• **Task requirements**
In the listing below, locate the lines that hold "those" and copy them.

╭─ Information supplied

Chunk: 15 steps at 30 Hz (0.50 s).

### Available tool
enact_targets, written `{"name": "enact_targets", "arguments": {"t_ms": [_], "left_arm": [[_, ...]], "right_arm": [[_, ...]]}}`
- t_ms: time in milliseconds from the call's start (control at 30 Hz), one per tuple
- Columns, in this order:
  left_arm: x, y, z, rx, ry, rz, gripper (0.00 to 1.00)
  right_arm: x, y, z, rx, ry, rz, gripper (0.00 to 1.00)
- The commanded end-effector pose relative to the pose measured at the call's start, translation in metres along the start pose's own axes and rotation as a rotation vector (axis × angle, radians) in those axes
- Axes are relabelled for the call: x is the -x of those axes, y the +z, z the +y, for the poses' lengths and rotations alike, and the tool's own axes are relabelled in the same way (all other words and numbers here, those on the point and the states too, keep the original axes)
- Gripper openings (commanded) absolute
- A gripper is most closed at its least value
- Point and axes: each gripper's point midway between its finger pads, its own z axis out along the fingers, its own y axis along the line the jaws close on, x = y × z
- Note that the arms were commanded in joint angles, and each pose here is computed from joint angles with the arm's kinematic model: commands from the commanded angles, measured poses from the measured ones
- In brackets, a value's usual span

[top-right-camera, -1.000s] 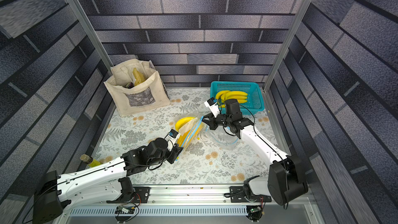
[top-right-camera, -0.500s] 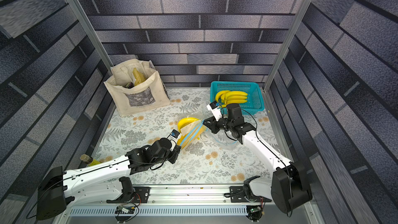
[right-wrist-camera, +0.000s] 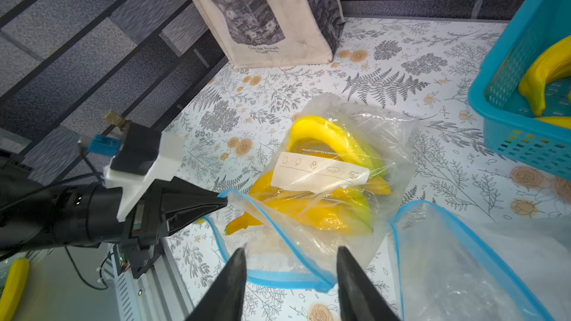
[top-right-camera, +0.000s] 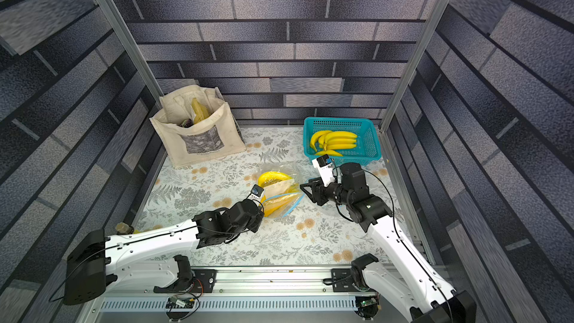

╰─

• **Output for this exercise**
- The commanded end-effector pose relative to the pose measured at the call's start, translation in metres along the start pose's own axes and rotation as a rotation vector (axis × angle, radians) in those axes
- Axes are relabelled for the call: x is the -x of those axes, y the +z, z the +y, for the poses' lengths and rotations alike, and the tool's own axes are relabelled in the same way (all other words and numbers here, those on the point and the states too, keep the original axes)

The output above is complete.